ACTIVITY: Whenever "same" appears in a line of the entries below, that line counts; give the total only.

Entries taken from a collection
◆ ◆ ◆ ◆ ◆ ◆ ◆

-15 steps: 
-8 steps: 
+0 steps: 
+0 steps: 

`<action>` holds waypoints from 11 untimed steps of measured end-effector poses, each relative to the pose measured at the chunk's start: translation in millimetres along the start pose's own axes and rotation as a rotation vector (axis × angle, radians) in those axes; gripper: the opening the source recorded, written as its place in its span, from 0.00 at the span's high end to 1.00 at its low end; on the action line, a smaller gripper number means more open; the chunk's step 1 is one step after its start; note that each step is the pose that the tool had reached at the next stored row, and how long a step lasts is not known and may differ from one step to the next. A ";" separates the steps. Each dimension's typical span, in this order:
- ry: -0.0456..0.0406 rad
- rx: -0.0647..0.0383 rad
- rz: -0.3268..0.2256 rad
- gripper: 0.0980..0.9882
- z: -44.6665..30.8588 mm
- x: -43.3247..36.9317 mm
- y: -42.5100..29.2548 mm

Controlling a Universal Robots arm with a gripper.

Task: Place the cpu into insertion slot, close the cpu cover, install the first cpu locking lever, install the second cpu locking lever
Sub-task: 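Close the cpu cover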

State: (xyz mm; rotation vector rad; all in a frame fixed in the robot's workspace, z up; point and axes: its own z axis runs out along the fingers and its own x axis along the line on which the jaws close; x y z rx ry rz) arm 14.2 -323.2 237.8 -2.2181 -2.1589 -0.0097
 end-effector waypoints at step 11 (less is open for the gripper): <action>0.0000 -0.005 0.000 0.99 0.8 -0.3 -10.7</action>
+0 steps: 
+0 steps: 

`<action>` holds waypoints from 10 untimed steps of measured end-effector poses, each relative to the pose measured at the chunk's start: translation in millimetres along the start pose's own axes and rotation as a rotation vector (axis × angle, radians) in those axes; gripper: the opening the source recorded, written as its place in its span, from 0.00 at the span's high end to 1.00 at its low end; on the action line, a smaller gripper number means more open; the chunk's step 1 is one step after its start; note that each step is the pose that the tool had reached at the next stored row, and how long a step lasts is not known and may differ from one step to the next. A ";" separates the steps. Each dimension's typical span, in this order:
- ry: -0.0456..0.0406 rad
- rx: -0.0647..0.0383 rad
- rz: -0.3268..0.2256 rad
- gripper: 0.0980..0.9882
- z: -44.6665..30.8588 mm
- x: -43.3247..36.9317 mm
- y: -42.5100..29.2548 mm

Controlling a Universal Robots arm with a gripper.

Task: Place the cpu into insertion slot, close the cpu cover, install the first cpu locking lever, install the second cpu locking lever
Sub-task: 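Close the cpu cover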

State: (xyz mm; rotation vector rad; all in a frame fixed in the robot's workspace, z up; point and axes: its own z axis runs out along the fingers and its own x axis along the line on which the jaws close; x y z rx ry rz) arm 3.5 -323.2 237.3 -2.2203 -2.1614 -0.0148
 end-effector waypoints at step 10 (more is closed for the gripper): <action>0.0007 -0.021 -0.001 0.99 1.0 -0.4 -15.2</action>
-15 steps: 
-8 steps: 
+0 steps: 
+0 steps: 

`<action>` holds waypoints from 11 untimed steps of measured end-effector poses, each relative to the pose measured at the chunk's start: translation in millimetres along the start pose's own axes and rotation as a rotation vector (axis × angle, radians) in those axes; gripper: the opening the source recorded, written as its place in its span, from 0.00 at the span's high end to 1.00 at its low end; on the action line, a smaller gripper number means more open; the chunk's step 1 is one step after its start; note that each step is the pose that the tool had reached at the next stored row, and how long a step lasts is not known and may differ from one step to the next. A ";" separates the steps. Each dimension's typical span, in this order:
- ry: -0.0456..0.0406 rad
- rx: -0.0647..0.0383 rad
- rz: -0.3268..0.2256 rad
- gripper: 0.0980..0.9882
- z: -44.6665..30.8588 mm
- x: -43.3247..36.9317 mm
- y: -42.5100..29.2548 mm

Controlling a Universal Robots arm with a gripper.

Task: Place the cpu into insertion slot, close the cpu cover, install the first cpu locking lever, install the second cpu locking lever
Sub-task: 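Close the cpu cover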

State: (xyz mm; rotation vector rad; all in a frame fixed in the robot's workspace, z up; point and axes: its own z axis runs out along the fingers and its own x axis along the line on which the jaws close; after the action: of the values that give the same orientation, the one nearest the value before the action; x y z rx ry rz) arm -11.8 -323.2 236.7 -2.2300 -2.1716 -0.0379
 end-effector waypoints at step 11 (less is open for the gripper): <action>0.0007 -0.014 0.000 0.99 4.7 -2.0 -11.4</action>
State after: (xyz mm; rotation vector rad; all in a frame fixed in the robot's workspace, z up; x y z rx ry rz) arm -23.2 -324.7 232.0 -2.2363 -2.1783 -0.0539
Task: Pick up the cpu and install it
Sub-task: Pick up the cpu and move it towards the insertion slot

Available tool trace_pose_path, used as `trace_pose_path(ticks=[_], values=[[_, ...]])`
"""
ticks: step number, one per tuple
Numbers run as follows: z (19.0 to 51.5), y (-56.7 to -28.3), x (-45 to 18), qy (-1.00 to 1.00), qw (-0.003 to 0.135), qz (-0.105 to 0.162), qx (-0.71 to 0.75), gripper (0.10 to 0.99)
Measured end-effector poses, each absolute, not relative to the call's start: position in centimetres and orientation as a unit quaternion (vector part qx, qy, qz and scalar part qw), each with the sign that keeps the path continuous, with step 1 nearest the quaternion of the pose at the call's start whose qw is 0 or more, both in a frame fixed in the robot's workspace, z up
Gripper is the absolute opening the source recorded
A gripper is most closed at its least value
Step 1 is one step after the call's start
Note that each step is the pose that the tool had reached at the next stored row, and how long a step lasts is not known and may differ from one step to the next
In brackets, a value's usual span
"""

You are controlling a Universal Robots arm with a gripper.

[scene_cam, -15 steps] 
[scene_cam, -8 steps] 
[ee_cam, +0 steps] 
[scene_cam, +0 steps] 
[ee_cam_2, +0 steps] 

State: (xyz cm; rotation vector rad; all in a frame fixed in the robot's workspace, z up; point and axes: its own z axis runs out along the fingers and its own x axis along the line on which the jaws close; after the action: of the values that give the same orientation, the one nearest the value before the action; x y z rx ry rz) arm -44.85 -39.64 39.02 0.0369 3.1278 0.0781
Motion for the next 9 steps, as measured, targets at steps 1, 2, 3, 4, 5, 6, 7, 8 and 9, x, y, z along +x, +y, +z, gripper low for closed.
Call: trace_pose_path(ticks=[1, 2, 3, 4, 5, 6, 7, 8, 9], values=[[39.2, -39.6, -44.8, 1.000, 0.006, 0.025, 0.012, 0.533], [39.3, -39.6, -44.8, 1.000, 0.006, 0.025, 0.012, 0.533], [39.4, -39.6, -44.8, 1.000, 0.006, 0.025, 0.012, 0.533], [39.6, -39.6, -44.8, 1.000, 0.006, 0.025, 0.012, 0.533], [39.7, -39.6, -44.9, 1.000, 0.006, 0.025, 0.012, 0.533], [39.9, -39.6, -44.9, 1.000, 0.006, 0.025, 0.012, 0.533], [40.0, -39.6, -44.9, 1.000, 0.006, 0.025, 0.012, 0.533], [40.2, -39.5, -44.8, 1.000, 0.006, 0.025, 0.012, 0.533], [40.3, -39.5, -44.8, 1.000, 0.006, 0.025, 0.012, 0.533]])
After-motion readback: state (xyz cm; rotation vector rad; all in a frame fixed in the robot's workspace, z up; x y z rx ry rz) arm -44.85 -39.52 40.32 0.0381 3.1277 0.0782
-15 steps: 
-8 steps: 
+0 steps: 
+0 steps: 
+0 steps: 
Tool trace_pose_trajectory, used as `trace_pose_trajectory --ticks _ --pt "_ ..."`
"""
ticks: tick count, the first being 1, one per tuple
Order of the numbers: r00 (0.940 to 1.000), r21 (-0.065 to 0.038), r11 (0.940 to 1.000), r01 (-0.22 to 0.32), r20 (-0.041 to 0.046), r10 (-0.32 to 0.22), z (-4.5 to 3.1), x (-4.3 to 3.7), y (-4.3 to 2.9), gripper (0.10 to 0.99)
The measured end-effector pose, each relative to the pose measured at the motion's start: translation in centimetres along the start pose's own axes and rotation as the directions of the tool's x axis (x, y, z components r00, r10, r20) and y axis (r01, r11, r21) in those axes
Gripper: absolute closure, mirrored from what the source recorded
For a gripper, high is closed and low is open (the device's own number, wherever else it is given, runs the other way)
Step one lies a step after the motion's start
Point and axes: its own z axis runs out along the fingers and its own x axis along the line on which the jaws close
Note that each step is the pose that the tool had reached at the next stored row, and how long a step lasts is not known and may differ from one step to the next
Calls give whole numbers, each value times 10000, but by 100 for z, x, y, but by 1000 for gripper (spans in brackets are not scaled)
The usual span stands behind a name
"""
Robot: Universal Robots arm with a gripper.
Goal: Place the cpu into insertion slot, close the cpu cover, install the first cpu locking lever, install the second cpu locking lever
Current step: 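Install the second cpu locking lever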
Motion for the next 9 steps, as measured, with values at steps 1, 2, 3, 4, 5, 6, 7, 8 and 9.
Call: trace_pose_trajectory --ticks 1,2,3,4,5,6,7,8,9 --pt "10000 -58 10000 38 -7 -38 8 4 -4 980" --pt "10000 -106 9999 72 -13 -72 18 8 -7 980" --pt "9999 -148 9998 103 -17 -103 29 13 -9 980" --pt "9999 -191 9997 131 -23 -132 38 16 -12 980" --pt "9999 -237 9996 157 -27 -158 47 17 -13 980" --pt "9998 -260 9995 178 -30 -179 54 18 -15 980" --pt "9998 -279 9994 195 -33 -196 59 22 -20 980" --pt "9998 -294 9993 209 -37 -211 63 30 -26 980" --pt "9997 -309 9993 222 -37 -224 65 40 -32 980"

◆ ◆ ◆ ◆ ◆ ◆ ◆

YOUR RESPONSE: 2